Dynamic IP Gotchas (All Options)
| Option | Dynamic IP Behavior |
|---|---|
| WireGuard raw | Peers cache the resolved IP at connect time. If home IP changes mid-session, tunnel drops until peer re-resolves DNS and reconnects. Needs wg set or wg-quick down/up to pick up new IP. |
| Tailscale | Transparent — STUN/DERP handles endpoint discovery continuously. IP change causes a brief reconnect (~seconds), invisible to applications. |
| Headscale | Same as Tailscale — Tailscale clients handle it. |
| Netbird | Same mechanism as Tailscale (STUN + relay fallback).

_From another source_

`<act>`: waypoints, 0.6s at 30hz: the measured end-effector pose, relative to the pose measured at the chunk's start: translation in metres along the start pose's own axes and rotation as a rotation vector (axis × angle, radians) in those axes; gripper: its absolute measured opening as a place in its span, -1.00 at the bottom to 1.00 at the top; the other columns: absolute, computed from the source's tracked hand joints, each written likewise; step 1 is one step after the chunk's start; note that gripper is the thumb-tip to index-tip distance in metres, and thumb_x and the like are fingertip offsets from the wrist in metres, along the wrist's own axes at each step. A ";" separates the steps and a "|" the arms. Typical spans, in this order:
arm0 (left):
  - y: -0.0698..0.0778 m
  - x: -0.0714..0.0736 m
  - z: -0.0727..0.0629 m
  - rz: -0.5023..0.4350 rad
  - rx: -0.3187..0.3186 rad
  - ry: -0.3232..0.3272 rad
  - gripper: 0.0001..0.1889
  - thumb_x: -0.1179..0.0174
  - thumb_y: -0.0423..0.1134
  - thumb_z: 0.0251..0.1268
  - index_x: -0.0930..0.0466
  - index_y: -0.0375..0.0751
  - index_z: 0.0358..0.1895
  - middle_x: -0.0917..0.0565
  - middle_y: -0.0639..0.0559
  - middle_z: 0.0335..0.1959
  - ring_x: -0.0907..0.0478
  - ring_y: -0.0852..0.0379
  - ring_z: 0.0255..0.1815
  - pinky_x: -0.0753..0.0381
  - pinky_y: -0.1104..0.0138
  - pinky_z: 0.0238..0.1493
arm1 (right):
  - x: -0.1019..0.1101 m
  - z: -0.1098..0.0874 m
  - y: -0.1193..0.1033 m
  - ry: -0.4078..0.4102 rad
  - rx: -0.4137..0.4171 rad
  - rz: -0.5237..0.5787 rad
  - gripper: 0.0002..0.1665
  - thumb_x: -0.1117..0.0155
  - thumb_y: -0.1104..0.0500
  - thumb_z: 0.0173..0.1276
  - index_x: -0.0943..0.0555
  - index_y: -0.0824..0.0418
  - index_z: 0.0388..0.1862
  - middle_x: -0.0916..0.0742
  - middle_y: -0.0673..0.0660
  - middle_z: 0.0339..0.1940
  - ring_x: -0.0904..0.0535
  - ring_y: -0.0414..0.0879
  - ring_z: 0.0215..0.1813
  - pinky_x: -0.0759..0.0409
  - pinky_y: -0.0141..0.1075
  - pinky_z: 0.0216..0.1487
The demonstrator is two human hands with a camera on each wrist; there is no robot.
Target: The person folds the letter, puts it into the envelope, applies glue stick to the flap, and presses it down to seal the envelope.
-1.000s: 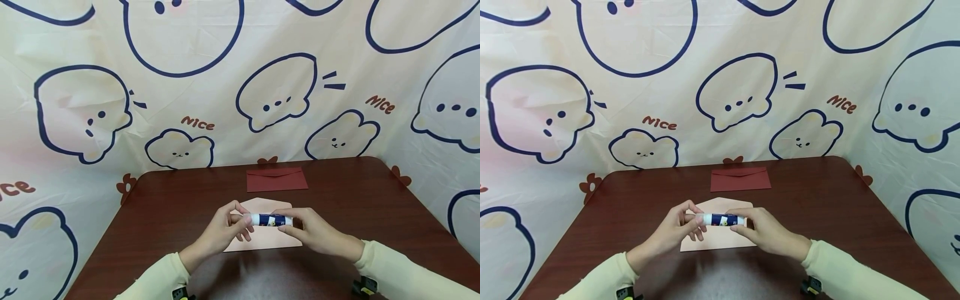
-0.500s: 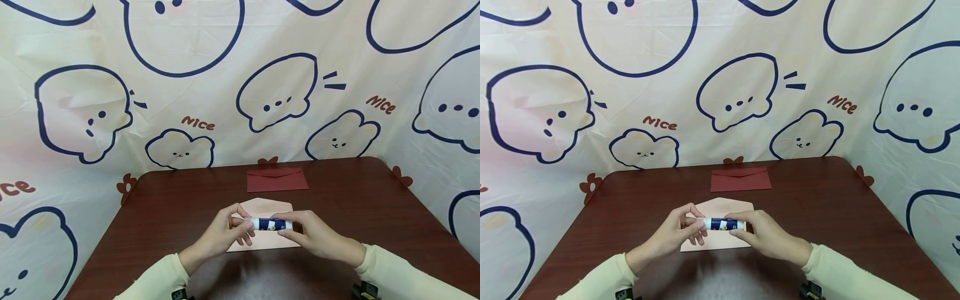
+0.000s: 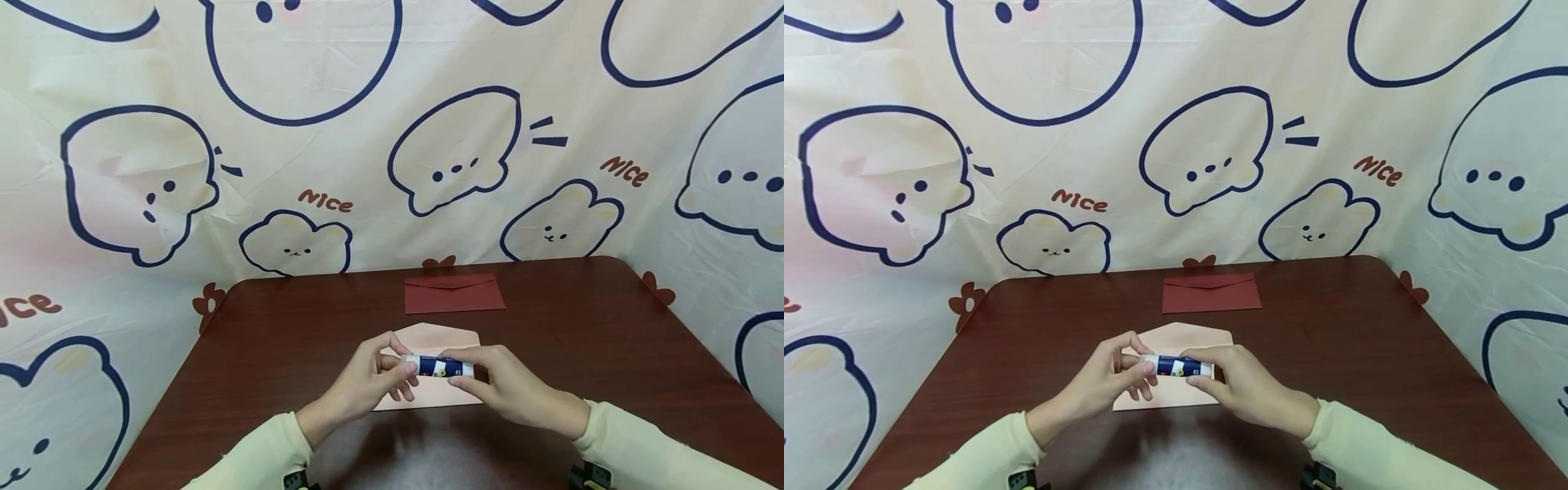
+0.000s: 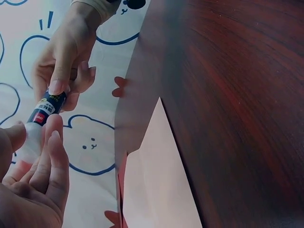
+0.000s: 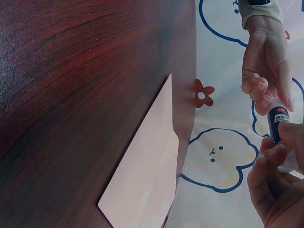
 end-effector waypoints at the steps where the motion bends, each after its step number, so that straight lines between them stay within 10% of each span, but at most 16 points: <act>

IP change handled transparently. |
| Netmaker | STUN helps, but relay path may not reconnect cleanly on IP change in all configurations. |
Cloudflare Tunnel Coexistence
All options coexist cleanly with Cloudflare Tunnel:
- Cloudflare Tunnel handles public-facing services (Gitea web UI, Argo CD, Vault, etc.)
- VPN handles private access (k3s dashboard, raw Postgres port, internal APIs, Grafana without SSO overhead)
- No conflict — they use different network paths
- For Headscale/Netbird: the management plane endpoint needs to be reachable by clients. Easiest path: expose it through the existing Cloudflare Tunnel (e.g.,
headscale.neuralplatform.ai). No new open ports needed.
AdGuard DNS Integration
| Option | DNS Integration |
|---|---|
| WireGuard raw | Push DNS = 192.168.68.77 in client config. Works, but AdGuard only handles requests when the tunnel is up. |
| Tailscale | MagicDNS or override DNS to point to the subnet-routed AdGuard IP. Use --accept-dns=false on Legion itself to avoid loop. |
| Headscale | Configure dns_config.nameservers in headscale config to push AdGuard IP to clients. Clean. |
| Netbird | Manual DNS configuration per network. Point to 192.168.68.77 or the AdGuard ClusterIP. |
| Netmaker | DNS override in network settings, less reliable. |
Recommendation
Use Headscale.
Why Headscale wins for this setup
- Tailscale clients (iOS, Android, macOS, Linux) are mature, polished, and widely used. You get the best client experience without the SaaS control plane.
- NAT traversal is reliable — dynamic home IP is a non-issue. No open inbound ports required.
- Runs in k3s as a single-container Deployment with a SQLite PVC. Low resource usage (~30–50MB).
- Cloudflare Tunnel synergy — expose
headscale.neuralplatform.aithrough the existing tunnel. No new infrastructure. - Adding trusted users is a
headscale users createcommand and a pre-auth key. Clean ACLs if needed later. - Privacy: your device registry and keys stay on your server.
What to accept
- Tailscale's DERP relay servers are used as fallback when direct WireGuard connections can't be established. Traffic through DERP is encrypted end-to-end, but it touches Tailscale's network. If that's unacceptable, run your own DERP server (one binary, minimal overhead) or use Netbird instead.
- Headscale occasionally lags 1-2 versions behind Tailscale client features. Newer Tailscale features (Taildrop, some MagicDNS features) may not work.
If you want zero Tailscale dependency
Choose Netbird instead. Same reliability, same NAT traversal quality, Apache 2.0 license, fully self-contained stack. Trade-off: slightly more setup (3-4 containers vs. 1) and no MagicDNS equivalent.
Avoid for this setup
- WireGuard raw: dynamic IP + no inbound ports makes this unnecessarily painful
- Tailscale SaaS: fine functionally, but control plane privacy is worse than Headscale for the same client experience
- Netmaker: heavier, worse k8s support, SSPL license edge case, less reliable NAT traversal
Suggested Deployment Architecture (Headscale)
Cloudflare Tunnel
└─► headscale.neuralplatform.ai ──► Headscale pod (k3s, dns ns or new vpn ns)
└─► SQLite PVC
Legion host (tailscaled, subnet router)
├─ advertises 10.42.0.0/16 (k3s pod CIDR)
└─ advertises 10.43.0.0/16 (k3s service CIDR)
Mac (Tailscale client, custom login server = headscale.neuralplatform.ai)
└─ accesses k3s dashboard, Postgres, Grafana, internal APIs directly
Trusted user (Tailscale client, same server)
└─ access controlled via Headscale ACL policy
No firewall changes required. Cloudflare Tunnel carries the Headscale coordination traffic only (tiny). All data plane traffic is direct WireGuard between peers, or DERP-relayed if direct fails.